По старой памяти искал на улицах ни с чем не сравнимый итальянский апельсин: когда-то достаточно было пары таких апельсинов и батона хлеба – и никакой еды не надо. Но почему-то попадались только какие-то невыразительные и безвкусные апельсины с надписью «Южная Африка», совершеннейшая пародия на тот идеал. Решил, наконец, выяснить, в чем дело, у продавца соков. И загадка раскрылась: оказывается, можно больше не искать – божественные итальянские апельсины бывают только с октября по май (а в другое время я здесь и не был). А потом – только из южного полушария!

Как обычно, зашел во Frari. Assunzione, Pala Pesaro, гробницы Тициана и Кановы. Бешеное солнце бьет справа от Assunzione. Но она так хорошо подсвечена, что все равно видна. Посидел, проверил: так же ли хорошо я ее вижу с закрытыми глазами, как с открытыми? Получается, что вроде бы почти так же.

Среда. Раннее утро, еще свежо. Посреди моего дворика мои ободранные коты спят, прижавшись друг к другу.

Купил еще одну carta-Venezia и отправился в Сады на Биеннале. Лозунг (= подзаголовок): «Диктатура зрителя»; иначе говоря, постмодернизм не дремлет и здесь. Обошел изрядное число павильонов, но по многим в сущности просто скользнул взглядом и мимо. У большинства замысел в том, чтобы хоть чем-нибудь поразить – часто совершеннейшей чушью. Например, Япония – стробоскопические эффекты (световые взрывы); предупреждение: «Опасно для сердца!». Чехия – «Христос-атлет»: болтается на веревках подвешенная к потолку аляповатая кукла размером в четыре человеческих роста. Польша – длиннющий совершенно пустой павильон, все стены (кажется, 1000 м2) – из игральных костей.

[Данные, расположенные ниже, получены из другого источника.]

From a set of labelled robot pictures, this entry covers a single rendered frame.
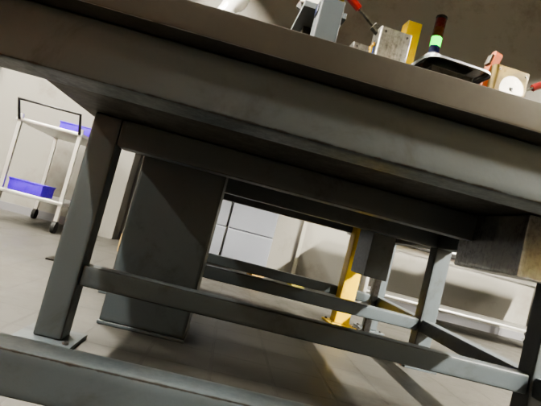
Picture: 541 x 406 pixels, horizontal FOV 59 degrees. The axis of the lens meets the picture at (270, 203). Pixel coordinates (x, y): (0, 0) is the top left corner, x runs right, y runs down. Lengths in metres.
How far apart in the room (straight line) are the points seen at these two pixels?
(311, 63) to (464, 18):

Впечатляет Израиль: обсессия миллионномиллиардности человеческого муравейника. Всё – светотенью на стенах, без звука. Напоминает раннего Фоменко с его миллиардной очередью людишек. Одна из этих пантомим: в центре пустого пространства клубится и кипит плотный сгусток толпы – энергично движутся, без всякого видимого смысла, руки, ноги, головы. Вдруг от сгустка начинают отлепляться отдельные фигурки и уходить во все стороны прочь – три, десять, сто, тысячи… Всё поле покрывается мириадами уходящих. Это продолжается долго, так что ушли из сгустка, очевидно, миллионы и миллионы. Но наконец, все ушедшие все-таки скрылись за горизонтом. И мы видим, что в центре как ни в чем не бывало продолжает клокотать плотная толпа нисколько не уменьшившейся величины.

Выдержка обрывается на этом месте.